For the word "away", return each line of the data in which it occurs.

▸ RECORDS SUPPLIED

▼

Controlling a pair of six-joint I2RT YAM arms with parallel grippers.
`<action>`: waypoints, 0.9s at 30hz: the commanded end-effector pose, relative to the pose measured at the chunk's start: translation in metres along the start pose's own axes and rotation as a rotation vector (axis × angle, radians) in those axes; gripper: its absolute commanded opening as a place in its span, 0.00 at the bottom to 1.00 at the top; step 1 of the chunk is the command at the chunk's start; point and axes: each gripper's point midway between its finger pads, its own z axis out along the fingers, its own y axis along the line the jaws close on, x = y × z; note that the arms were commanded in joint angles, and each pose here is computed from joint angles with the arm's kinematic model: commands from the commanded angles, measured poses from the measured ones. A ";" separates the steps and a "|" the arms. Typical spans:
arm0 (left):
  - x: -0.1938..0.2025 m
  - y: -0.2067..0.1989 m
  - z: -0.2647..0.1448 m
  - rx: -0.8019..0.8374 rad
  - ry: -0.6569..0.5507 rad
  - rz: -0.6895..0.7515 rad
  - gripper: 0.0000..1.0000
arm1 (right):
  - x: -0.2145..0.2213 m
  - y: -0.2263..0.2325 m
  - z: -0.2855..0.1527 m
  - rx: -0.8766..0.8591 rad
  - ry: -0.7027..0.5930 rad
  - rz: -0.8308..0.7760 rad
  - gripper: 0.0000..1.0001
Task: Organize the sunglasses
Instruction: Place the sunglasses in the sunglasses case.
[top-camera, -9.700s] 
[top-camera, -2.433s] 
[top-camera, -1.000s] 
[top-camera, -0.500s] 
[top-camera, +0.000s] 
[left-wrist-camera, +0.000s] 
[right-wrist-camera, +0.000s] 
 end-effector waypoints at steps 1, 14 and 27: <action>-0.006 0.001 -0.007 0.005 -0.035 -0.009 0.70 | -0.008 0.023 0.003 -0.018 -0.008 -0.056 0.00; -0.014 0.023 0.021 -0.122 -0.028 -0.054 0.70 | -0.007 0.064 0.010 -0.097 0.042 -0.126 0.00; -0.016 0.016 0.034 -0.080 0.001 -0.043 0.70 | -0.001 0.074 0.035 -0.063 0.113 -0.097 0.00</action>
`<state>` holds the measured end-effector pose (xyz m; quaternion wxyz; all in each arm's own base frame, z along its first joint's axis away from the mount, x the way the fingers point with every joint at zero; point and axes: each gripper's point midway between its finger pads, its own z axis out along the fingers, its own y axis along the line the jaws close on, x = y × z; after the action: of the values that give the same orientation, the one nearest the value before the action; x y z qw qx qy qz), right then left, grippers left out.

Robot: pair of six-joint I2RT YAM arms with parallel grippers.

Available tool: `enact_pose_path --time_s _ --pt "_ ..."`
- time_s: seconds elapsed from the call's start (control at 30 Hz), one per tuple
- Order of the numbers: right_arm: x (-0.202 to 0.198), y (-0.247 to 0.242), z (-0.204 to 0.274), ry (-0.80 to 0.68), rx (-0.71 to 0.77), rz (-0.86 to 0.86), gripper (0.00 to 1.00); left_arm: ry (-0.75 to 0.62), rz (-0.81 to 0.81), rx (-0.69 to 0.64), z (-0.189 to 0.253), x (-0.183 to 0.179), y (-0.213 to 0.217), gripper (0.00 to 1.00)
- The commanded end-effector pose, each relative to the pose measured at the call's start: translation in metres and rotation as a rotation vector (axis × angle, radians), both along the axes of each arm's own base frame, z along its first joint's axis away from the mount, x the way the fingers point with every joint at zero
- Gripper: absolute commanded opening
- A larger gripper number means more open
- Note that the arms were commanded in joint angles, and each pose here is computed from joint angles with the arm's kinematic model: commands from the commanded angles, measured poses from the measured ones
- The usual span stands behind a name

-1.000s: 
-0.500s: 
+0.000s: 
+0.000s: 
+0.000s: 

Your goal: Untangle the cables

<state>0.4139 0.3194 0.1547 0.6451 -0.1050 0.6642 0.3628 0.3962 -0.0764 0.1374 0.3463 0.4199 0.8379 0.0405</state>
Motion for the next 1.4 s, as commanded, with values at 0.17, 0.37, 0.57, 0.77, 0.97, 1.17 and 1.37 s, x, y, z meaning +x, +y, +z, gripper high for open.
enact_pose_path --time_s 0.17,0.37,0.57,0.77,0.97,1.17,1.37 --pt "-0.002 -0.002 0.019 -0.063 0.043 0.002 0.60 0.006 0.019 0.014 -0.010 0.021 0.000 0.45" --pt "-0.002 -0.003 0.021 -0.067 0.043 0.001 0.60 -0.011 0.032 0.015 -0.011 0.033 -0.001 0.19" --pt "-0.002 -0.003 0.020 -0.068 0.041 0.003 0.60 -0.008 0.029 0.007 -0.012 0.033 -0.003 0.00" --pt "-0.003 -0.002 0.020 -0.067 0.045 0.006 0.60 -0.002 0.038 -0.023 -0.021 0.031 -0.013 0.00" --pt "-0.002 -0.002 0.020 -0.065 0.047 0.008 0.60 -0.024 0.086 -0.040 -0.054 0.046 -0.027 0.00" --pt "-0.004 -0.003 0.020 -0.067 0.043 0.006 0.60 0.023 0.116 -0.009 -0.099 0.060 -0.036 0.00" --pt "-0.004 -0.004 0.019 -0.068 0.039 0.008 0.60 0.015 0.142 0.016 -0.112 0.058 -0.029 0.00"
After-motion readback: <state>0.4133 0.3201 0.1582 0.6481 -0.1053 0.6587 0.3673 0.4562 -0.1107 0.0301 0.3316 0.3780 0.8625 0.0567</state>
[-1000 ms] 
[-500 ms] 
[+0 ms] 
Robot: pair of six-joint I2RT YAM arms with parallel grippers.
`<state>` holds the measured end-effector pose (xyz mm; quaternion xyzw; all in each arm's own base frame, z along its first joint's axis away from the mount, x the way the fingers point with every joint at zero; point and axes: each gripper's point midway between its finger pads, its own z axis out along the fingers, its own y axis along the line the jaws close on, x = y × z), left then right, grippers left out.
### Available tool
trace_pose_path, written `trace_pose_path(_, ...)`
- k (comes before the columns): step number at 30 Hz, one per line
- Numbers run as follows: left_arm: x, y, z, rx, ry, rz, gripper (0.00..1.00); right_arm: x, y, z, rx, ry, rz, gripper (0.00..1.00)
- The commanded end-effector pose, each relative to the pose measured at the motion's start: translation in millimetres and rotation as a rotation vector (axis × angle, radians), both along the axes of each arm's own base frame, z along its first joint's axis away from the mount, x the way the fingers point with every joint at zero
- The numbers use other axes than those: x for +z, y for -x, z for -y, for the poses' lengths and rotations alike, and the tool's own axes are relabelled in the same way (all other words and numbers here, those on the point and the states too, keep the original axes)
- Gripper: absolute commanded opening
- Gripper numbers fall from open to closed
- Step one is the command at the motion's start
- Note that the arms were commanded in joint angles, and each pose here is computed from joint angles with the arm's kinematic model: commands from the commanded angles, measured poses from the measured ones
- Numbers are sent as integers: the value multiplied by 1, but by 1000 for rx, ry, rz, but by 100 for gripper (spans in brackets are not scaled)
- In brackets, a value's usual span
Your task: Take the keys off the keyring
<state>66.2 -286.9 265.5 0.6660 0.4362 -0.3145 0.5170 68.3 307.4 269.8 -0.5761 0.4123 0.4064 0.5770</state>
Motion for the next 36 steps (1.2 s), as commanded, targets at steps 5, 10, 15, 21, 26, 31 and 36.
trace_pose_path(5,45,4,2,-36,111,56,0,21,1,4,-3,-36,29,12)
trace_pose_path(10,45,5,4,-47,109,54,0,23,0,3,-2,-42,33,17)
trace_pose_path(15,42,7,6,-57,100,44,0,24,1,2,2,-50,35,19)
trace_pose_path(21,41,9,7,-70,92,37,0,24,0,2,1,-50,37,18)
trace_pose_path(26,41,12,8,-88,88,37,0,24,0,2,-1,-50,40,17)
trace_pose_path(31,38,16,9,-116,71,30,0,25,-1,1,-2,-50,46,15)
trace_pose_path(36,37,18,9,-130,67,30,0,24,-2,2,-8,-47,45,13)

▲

▸ FINAL ANSWER
`<state>` holds the measured end-effector pose (xyz m; quaternion wxyz; all in each arm's own base frame, z along its first joint's axis away from the mount, x the way the fingers point with every joint at zero; point and axes: each gripper's point midway between its finger pads, its own z axis out along the fingers, its own y axis along the line the jaws close on, x = y × z; after the action: of the values that give the same orientation, the one nearest the value before the action; x y z qw qx qy qz), right then left, grippers left out.
- The commanded end-effector pose, each relative to the pose measured at the call's start: translation in metres and rotation as a rotation vector (axis × angle, radians), both along the axes of each arm's own base frame, z along its first joint's axis away from the mount, x the way the fingers point with every joint at zero
`<state>` holds the measured end-effector pose (xyz mm; quaternion xyzw; all in each arm's own base frame, z along its first joint's axis away from the mount, x the way the fingers point with every joint at zero; point and axes: each gripper's point midway between its finger pads, its own z axis out along the fingers, its own y axis along the line the jaws close on, x = y × z), left then right, grippers left out.
- The commanded end-effector pose, each relative to the pose measured at the motion's start: translation in millimetres and rotation as a rotation vector (axis × angle, radians), both along the axes of each arm's own base frame, z along its first joint's axis away from the mount, x the way the fingers point with every joint at zero

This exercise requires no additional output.